_TASK BRIEF_.
Only the lines from the one with "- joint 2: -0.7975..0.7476" through the last line of the records below belong in your answer, reproduced exactly and with the pictures left out.

_EXCERPTED DATA_.
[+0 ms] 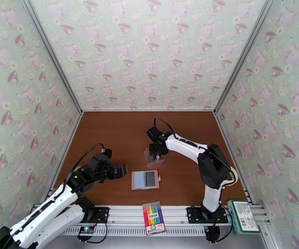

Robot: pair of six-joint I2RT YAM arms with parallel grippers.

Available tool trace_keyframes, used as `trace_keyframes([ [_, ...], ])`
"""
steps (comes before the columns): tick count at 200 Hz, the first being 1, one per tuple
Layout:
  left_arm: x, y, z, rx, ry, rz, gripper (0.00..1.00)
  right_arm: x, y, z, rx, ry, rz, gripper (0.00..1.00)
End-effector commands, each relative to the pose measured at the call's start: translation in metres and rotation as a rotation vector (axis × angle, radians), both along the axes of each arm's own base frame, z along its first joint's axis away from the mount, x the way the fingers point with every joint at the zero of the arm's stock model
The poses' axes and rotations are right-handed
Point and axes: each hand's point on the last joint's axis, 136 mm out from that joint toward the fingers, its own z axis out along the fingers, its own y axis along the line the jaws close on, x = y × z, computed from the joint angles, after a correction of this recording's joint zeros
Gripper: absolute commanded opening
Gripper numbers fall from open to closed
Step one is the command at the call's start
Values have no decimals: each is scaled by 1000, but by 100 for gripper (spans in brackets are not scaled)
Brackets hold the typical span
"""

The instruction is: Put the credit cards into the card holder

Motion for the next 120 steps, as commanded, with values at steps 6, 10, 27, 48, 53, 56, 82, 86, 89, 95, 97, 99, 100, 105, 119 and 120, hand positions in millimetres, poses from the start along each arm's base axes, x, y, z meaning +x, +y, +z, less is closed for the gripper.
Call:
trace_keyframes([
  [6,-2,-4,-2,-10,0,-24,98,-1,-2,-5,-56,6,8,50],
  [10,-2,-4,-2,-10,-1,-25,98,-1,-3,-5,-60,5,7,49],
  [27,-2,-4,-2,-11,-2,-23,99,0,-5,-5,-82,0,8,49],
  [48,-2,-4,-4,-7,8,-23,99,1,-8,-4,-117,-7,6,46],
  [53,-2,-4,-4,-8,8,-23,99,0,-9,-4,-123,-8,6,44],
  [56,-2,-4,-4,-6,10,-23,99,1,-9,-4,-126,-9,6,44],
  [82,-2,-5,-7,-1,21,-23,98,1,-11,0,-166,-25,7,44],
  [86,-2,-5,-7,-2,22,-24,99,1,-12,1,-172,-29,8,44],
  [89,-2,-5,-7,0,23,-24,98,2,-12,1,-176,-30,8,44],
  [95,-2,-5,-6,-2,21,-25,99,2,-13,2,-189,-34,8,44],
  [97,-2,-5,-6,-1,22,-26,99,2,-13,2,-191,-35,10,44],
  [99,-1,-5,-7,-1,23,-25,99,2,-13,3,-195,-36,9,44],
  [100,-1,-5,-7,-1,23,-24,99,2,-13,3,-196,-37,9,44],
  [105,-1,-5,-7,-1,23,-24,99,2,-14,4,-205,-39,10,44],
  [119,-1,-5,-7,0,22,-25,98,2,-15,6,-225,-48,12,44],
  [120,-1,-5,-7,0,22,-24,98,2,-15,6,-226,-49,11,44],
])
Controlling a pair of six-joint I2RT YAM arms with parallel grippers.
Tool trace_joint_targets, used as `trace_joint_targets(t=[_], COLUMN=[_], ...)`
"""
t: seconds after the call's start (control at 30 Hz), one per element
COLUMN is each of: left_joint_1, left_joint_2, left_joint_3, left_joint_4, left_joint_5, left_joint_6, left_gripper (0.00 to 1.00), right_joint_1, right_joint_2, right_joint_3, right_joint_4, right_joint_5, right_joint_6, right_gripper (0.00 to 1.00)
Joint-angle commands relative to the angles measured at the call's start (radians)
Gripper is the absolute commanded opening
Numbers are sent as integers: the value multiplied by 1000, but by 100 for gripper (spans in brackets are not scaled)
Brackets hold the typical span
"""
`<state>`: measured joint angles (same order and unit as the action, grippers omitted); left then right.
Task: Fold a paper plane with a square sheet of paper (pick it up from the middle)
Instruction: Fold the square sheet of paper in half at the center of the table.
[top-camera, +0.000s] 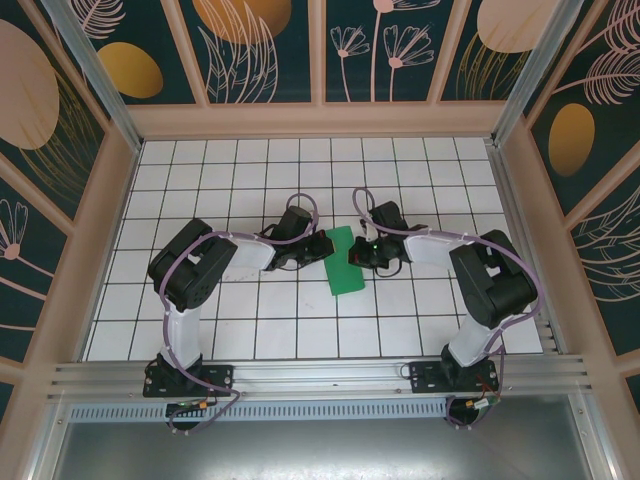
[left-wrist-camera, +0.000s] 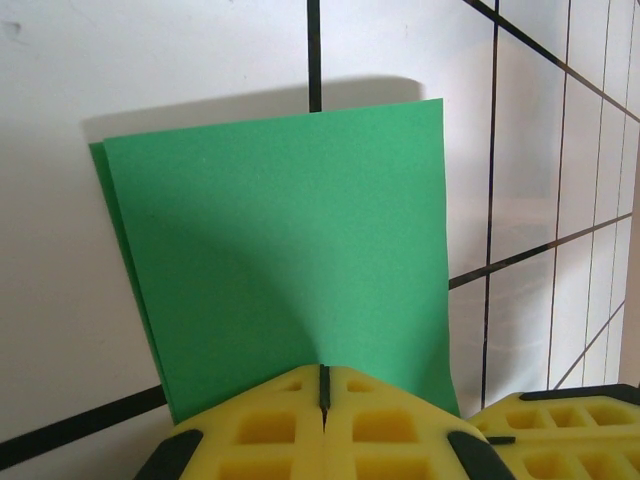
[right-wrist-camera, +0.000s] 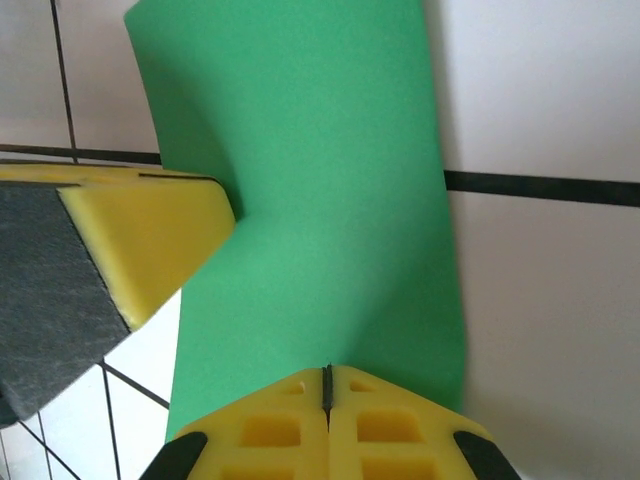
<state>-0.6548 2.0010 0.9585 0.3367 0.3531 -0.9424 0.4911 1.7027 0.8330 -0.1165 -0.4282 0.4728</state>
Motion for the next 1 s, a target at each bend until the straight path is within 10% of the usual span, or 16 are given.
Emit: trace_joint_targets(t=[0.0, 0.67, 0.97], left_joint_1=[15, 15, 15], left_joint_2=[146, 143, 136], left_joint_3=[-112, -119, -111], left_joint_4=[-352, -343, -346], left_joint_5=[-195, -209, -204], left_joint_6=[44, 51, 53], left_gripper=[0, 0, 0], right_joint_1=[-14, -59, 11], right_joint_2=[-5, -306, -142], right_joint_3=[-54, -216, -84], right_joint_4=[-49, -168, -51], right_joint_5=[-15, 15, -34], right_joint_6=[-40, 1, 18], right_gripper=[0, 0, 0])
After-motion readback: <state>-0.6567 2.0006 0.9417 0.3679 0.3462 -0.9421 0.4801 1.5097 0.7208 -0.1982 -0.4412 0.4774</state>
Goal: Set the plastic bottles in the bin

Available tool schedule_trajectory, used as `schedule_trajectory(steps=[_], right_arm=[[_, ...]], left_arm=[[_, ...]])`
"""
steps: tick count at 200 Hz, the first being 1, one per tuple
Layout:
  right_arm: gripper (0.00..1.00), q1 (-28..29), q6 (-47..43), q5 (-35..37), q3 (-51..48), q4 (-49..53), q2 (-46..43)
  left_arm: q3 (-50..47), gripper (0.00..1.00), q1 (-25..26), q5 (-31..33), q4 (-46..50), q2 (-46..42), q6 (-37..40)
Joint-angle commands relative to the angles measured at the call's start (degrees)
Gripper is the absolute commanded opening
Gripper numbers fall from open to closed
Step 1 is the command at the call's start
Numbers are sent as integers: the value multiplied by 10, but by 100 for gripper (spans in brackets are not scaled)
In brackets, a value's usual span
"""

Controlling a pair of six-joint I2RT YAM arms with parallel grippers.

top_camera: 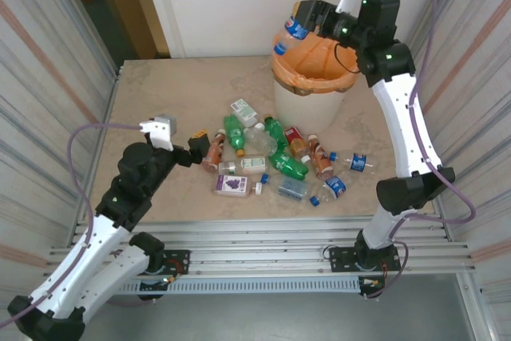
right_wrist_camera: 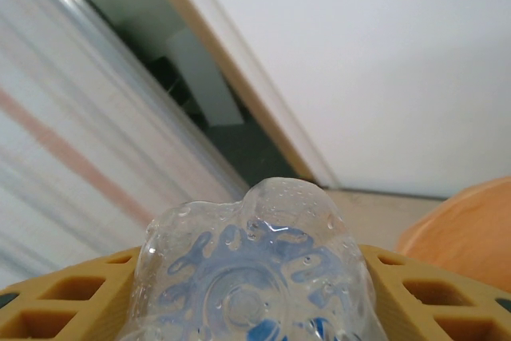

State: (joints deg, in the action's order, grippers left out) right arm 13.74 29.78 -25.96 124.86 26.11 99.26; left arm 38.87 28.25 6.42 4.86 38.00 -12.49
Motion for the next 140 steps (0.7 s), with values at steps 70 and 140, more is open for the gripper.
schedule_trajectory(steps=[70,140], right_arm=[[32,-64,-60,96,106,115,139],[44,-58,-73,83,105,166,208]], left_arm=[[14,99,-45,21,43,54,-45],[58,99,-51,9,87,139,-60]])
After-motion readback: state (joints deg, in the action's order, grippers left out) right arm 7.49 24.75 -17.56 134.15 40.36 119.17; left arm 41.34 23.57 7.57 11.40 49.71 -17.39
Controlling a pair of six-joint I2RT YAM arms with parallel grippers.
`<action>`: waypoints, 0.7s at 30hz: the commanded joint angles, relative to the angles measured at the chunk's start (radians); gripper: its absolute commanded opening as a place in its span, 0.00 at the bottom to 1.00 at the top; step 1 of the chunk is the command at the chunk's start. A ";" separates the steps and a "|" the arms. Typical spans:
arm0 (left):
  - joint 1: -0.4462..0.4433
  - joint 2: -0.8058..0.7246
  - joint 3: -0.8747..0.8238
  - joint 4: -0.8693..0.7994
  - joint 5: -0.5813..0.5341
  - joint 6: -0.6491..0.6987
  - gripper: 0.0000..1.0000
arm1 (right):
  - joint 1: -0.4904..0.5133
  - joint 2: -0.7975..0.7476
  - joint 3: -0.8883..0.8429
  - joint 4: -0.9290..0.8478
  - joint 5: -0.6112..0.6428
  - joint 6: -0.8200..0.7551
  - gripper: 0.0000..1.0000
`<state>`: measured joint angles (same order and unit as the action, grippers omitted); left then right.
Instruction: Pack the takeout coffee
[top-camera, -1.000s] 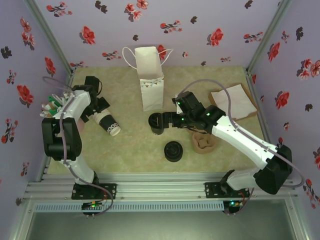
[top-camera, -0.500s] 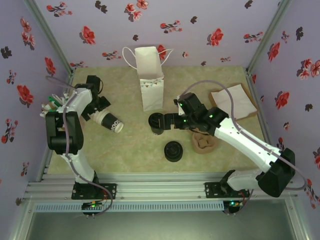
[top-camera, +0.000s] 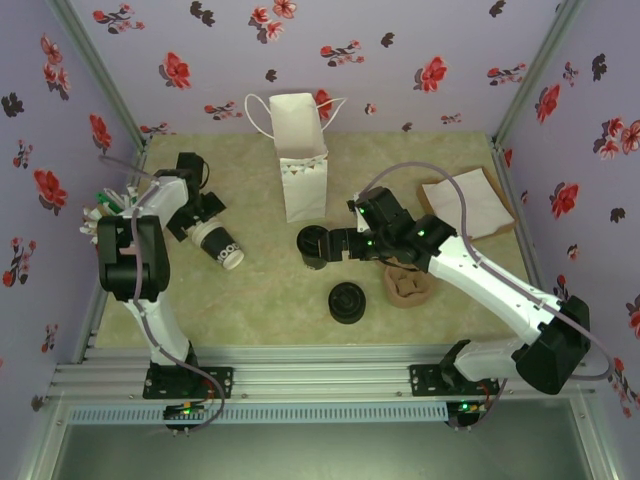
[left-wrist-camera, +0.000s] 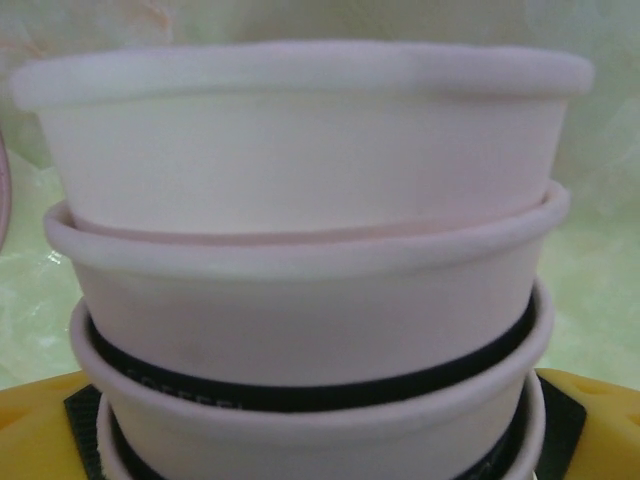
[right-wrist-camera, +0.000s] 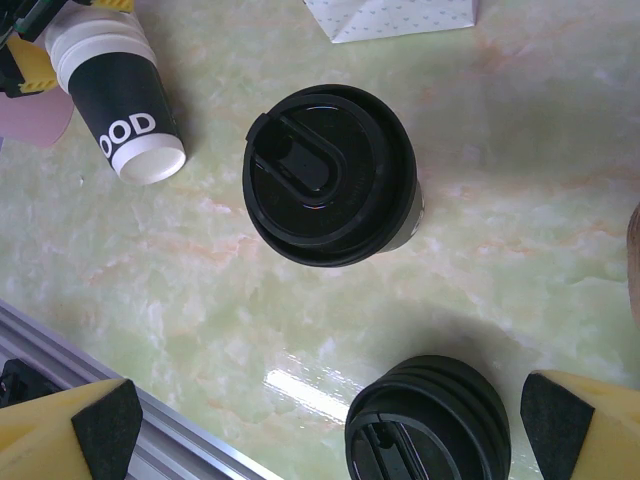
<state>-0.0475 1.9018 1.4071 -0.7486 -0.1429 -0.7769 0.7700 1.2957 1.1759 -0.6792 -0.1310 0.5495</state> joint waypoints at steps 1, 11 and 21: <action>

_WRITTEN SOLUTION_.
  - joint 2: -0.7975..0.7476
  - joint 3: -0.8883..0.8429
  - joint 4: -0.9290..0.8478
  - joint 5: -0.6112..0.6428
  - joint 6: -0.8200..0.7551
  - gripper: 0.0000..1.0000
`<state>`: measured joint angles (same order and unit as the action, grippers omitted); left then right.
Instruction: Pack the takeout coffee
[top-camera, -1.000s] 
[top-camera, -0.500s] 
[top-camera, +0.000s] 
[left-wrist-camera, +0.000s] 
[right-wrist-camera, +0.000s] 
<state>-0.0475 1.9018 1.4071 -0.7486 -0.1429 -0.7769 0.7700 1.2957 1.1759 -0.6792 -0.1310 0.5495</state> joint waypoints at steps 1, 11 and 21: <action>

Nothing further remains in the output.